How does the Solar System Pipeline handle a very fast same-visit object spanning multiple Rubin detectors?

Hello,

I have a question for Solar System Pipeline experts.

I am seeing cases where a very fast object appears to cross multiple Rubin detectors within a single visit, producing several alerts with the same timestamp but different sky positions.

Example below has seven alerts across three detectors (118, 119, 126) line up perfectly in RA/Dec on the night of June 26, 2026, visit 2026062600737. Based on its flux, extendedness, trailLength, reliability score and cutouts it looks like the same object. But if interpreted as one moving object during a single exposure, the implied angular speed is extremely high (over 1000 deg/day).
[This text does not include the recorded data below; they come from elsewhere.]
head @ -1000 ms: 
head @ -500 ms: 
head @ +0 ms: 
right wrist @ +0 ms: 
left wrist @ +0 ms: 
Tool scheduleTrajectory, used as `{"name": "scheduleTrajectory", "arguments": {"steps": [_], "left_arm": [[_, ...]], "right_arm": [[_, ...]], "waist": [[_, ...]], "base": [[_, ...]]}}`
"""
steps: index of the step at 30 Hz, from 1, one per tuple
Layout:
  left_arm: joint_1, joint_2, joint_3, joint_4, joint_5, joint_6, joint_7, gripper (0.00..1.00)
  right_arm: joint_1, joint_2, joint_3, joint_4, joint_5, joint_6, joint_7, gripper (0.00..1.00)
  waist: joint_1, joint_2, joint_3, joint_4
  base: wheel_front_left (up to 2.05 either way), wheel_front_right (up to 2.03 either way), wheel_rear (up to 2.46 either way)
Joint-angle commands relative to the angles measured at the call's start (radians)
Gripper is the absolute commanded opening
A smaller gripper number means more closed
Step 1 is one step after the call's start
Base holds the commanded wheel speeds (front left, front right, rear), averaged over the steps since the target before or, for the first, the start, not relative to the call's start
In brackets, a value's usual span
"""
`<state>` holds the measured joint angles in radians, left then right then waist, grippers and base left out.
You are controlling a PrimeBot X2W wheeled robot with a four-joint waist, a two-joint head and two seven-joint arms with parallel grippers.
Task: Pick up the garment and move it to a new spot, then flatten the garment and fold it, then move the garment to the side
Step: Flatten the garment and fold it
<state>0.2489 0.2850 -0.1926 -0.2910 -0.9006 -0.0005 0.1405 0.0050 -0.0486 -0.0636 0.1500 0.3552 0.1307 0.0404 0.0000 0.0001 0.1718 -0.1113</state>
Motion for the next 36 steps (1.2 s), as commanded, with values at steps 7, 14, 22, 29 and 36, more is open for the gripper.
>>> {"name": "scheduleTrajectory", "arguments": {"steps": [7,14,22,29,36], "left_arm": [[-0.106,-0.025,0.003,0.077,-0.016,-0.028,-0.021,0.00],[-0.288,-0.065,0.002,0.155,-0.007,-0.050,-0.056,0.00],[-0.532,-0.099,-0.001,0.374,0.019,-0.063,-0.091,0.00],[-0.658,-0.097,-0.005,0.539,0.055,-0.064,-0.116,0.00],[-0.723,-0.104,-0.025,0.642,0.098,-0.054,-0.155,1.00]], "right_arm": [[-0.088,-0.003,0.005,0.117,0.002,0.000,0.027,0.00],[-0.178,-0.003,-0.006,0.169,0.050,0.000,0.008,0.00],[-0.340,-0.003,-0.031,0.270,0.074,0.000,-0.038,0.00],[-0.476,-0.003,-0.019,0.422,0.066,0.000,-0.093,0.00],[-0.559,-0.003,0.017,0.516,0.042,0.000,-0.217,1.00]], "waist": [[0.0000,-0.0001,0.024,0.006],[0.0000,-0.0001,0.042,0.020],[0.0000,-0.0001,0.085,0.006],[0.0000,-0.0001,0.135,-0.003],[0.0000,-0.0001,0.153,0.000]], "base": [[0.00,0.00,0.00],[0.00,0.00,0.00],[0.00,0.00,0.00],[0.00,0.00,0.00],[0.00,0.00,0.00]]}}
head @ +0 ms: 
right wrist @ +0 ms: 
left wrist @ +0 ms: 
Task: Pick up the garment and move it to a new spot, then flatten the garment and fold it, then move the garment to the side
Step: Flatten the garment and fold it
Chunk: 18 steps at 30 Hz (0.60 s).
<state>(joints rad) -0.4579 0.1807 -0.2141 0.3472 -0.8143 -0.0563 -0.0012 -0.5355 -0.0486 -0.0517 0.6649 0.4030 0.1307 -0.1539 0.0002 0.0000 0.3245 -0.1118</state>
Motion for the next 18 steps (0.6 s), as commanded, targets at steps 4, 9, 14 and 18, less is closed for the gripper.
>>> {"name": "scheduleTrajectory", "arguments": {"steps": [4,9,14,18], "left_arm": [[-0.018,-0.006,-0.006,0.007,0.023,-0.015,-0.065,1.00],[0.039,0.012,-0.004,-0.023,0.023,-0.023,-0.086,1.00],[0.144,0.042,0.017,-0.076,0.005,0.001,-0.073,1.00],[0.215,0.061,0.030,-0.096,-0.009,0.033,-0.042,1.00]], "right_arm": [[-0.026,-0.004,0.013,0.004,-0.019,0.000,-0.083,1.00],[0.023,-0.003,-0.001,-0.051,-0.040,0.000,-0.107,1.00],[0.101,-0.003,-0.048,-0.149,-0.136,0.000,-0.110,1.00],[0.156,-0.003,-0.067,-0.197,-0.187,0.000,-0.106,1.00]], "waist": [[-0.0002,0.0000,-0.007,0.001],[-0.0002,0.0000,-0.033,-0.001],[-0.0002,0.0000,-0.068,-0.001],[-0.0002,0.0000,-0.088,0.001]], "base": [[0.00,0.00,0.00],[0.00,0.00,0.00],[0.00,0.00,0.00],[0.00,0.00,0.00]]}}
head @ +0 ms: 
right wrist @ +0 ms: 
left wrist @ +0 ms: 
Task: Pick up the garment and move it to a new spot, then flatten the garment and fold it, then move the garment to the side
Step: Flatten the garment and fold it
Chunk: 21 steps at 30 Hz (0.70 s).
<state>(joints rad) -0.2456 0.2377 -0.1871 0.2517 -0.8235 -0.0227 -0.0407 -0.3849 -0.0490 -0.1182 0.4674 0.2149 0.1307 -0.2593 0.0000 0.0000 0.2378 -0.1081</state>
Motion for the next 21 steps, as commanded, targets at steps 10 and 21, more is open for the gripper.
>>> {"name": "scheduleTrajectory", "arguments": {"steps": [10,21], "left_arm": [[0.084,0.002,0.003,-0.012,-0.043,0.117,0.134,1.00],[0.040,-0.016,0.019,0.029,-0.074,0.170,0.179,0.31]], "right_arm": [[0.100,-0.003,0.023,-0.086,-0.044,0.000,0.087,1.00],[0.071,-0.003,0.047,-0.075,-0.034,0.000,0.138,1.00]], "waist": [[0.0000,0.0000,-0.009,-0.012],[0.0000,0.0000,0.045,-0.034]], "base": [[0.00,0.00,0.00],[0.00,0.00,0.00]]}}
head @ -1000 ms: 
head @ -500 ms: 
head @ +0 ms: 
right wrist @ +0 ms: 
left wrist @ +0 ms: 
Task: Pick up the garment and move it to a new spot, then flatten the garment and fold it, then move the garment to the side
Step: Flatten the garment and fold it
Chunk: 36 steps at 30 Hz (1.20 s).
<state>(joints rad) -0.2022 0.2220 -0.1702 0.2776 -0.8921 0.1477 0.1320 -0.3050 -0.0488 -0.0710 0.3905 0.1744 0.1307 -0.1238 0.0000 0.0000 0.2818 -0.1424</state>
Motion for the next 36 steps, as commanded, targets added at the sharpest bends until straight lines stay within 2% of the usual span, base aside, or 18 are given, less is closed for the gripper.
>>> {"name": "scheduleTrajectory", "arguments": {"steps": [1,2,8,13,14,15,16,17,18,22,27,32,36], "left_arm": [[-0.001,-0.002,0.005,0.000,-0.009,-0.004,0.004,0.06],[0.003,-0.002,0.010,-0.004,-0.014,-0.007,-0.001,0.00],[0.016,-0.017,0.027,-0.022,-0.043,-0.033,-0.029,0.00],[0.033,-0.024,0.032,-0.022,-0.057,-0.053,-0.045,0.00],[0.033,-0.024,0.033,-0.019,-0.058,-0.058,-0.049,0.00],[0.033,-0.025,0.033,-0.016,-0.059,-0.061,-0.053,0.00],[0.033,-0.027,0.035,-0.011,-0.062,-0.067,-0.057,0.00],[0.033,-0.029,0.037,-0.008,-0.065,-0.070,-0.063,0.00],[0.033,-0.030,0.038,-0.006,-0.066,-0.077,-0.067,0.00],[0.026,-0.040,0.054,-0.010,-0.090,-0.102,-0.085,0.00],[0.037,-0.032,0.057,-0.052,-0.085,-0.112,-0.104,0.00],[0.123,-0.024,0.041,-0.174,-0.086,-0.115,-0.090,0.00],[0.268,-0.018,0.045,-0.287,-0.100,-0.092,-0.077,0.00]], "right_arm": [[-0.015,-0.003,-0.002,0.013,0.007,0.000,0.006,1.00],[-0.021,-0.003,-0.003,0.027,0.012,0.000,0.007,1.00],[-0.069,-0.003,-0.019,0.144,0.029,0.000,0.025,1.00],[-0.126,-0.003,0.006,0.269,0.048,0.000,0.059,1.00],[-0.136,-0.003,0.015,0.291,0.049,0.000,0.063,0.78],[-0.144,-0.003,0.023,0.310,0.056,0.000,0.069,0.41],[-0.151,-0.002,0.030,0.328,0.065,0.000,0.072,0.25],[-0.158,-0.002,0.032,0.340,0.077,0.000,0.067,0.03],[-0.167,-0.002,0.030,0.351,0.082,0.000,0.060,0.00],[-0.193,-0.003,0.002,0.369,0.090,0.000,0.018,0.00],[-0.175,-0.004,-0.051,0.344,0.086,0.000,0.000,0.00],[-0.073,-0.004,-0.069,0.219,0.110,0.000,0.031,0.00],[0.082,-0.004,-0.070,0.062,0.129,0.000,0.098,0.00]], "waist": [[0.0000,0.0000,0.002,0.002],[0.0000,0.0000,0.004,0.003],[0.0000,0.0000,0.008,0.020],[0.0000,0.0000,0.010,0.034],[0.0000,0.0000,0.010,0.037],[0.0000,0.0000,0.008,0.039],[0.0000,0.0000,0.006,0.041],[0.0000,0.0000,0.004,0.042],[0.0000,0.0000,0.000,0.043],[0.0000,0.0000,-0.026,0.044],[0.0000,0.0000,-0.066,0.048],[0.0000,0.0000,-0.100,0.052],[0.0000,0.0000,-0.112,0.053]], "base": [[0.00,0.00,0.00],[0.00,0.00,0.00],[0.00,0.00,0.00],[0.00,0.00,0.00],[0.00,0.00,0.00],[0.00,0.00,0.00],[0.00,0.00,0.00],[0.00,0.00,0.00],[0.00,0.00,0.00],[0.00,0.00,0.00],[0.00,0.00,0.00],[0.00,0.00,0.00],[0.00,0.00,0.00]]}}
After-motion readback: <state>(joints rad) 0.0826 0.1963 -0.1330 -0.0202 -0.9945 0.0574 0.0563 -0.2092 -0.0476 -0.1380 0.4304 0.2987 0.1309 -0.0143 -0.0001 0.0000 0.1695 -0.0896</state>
Since a SkyBot/MPC search does not provide a consistent identification for these alerts, I am looking for a way to identify them, and, if possible, follow-up them with a telescope.

I understand that a meaningful orbit or velocity cannot be derived from alerts sharing the same timestamp, but I am curious how does the Rubin Solar System Pipeline treat these events? Have you found a practical way to identify or distinguish these events in the alert stream? Would an event like this be considered a many-point tracklet by the Solar System Pipeline, despite all seven alerts sharing the same timestamp?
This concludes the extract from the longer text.